Depuis le temps que j'en avais envie, j'ai enfin franchi le pas et changé mon APN Sony DSC-P5, acheté en octobre 2001 à prix d'or (j'étais jeune et fou à l'époque). Il est devenu beaucoup trop lent, trop lourd, trop volumineux pour mon usage, et les deux batteries que j'ai ne donnent plus de signe de vie (la première ne se charge plus, la deuxième chargée à fond doit durer 10 minutes à tout casser). Ça doit faire près d'un an que j'ai envie de faire des photos de temps en temps (surtout en soirée et en famille), sans le faire tellement c'est contraignant.

J'ai cherché un peu partout, et j'ai finalement opté pour un Casio Exilim S770. Je ne suis pas spécialement fan de Casio, je n'ai même que peu d'a priori sur les différentes marques. Je me suis documenté, en particulier avec le dossier technique de la Fnac, toujours de bon conseil. Et les Casio Zxxx ont des très bonnes notes. La catégorie S est un peu plus jeune (la commercialisation a commencé il y a moins de 6 mois), et le design est un peu différent, plus fin. C'était important : que l'appareil soit rapide et toujours dans la poche. Après l'avoir testé hier soir, il est rapide, et il est vraiment petit (avec un écran énorme).

Chose marquée nulle part (c'est pour ça que j'en parle), les menus sont très nombreux et très complets. Je suis le genre de type qui aime pouvoir tout régler, et le fait que tous les menus apparaissent facilement et soient facilement compréhensibles (j'ai dit que la traduction en Français est très bonne ?) est pour moi essentiel. Il y a un grand nombre de réglages techniques, comme la mise au point, l'exposition, la sensibilité, la balance des blancs, la netteté, les couleurs, et d'autres que je n'ai pas encore regardés. Et chaque réglage a au moins cinq niveaux... On peut même voir en direct l'histogramme de l'image qu'on est en train de prendre. Bref, pour le quasi-photographe-amateur que je suis, c'est franchement le pied.

Il y a aussi un mode « Best Shot » que je n'ai pas encore essayé. Il s'agit d'une trentaine de modes de prise de vue prédéfinis, en fonction de ce qui doit être pris en photo (sport, portrait...). Ça a l'air très prometteur.

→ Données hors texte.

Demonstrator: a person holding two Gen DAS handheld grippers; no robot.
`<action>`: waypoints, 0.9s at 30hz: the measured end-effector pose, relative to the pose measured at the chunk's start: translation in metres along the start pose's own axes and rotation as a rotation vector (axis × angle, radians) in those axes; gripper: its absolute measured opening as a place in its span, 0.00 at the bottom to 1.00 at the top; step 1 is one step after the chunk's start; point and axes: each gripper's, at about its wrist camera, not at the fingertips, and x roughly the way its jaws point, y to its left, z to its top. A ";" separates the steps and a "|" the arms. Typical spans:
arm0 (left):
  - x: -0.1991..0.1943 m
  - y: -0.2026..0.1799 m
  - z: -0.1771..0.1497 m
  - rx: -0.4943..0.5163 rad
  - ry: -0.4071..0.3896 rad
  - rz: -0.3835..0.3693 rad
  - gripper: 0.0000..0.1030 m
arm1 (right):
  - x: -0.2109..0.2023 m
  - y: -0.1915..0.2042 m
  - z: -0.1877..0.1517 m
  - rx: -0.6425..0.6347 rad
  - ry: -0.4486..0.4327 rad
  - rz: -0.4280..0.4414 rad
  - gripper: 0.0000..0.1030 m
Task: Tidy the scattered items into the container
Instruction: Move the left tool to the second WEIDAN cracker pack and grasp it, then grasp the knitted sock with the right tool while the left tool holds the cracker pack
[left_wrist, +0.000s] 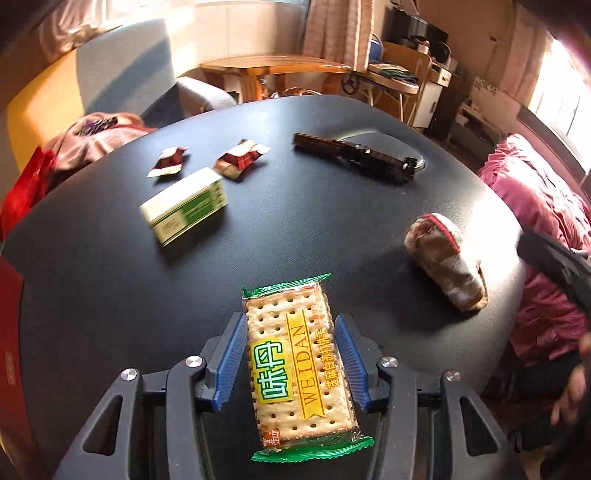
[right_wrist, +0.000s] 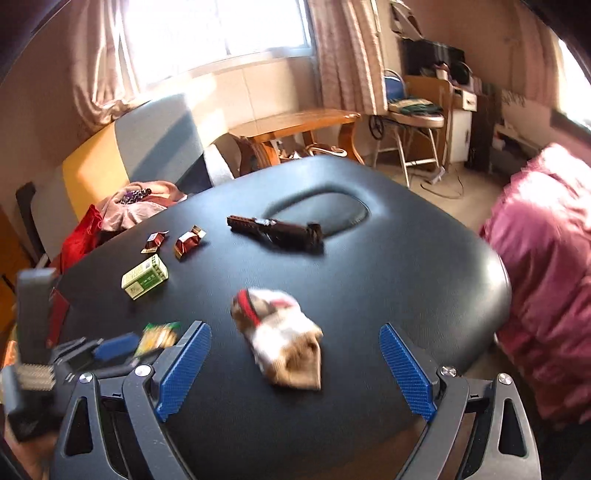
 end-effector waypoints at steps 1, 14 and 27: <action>-0.004 0.007 -0.005 -0.013 0.000 0.007 0.49 | 0.009 0.004 0.006 -0.008 0.009 0.005 0.91; -0.052 0.102 -0.076 -0.140 -0.041 0.088 0.51 | 0.054 0.110 -0.036 -0.140 0.222 0.188 0.76; -0.073 0.143 -0.100 -0.226 -0.062 0.055 0.52 | -0.006 0.119 -0.043 -0.289 0.123 0.203 0.74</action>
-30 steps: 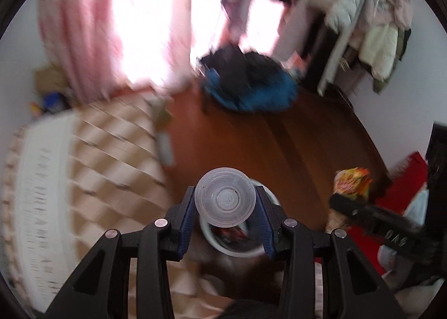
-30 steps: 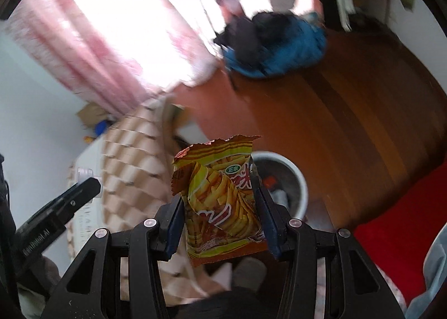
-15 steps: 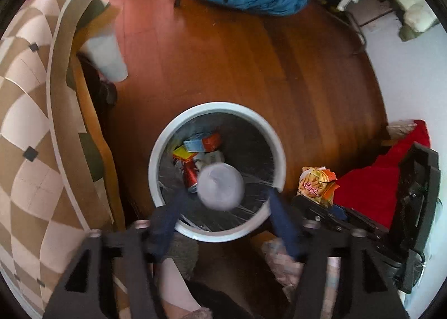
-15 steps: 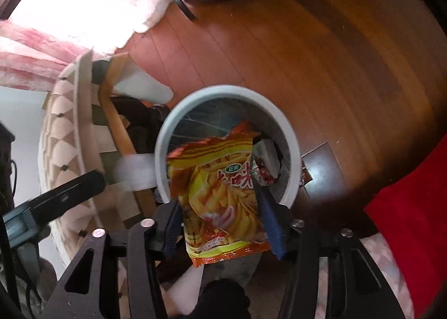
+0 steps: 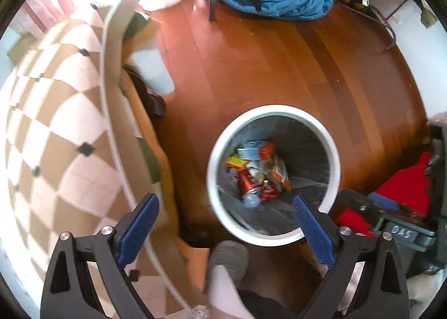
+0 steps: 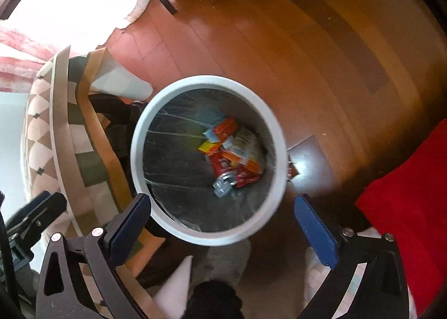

Les menus permettent aussi de configurer presque entièrement le fonctionnement de l'appareil, depuis l'écran d'accueil que l'on peut désactiver au réglage de tous les sons, en passant par l'affichage des menus, la luminosité de l'écran... C'est totalement inutile, donc rigoureusement indispensable ! Enfin, ça m'amuse.

Et pour ne pas gâcher mon plaisir, après l'avoir branché par le câble USB fourni, mon Ubuntu me dit qu'il y a du monde près de moi, et qu'en un clic je peux récupérer mes photos. Chouette.

Bon, l'appareil a un seul problème : la «station d'accueil» qui est en fait un bout de plastique avec deux prises (pour le cordon secteur et pour le cordon USB) d'un côté, et une prise pour l'appareil photo de l'autre, n'est pas remplaçable. Il n'existe pas d'équivalent en câble seul. C'est quand même très dommage (il faudra avoir un lecteur de carte SD local pour pouvoir transférer des photos quand je ne suis pas chez moi).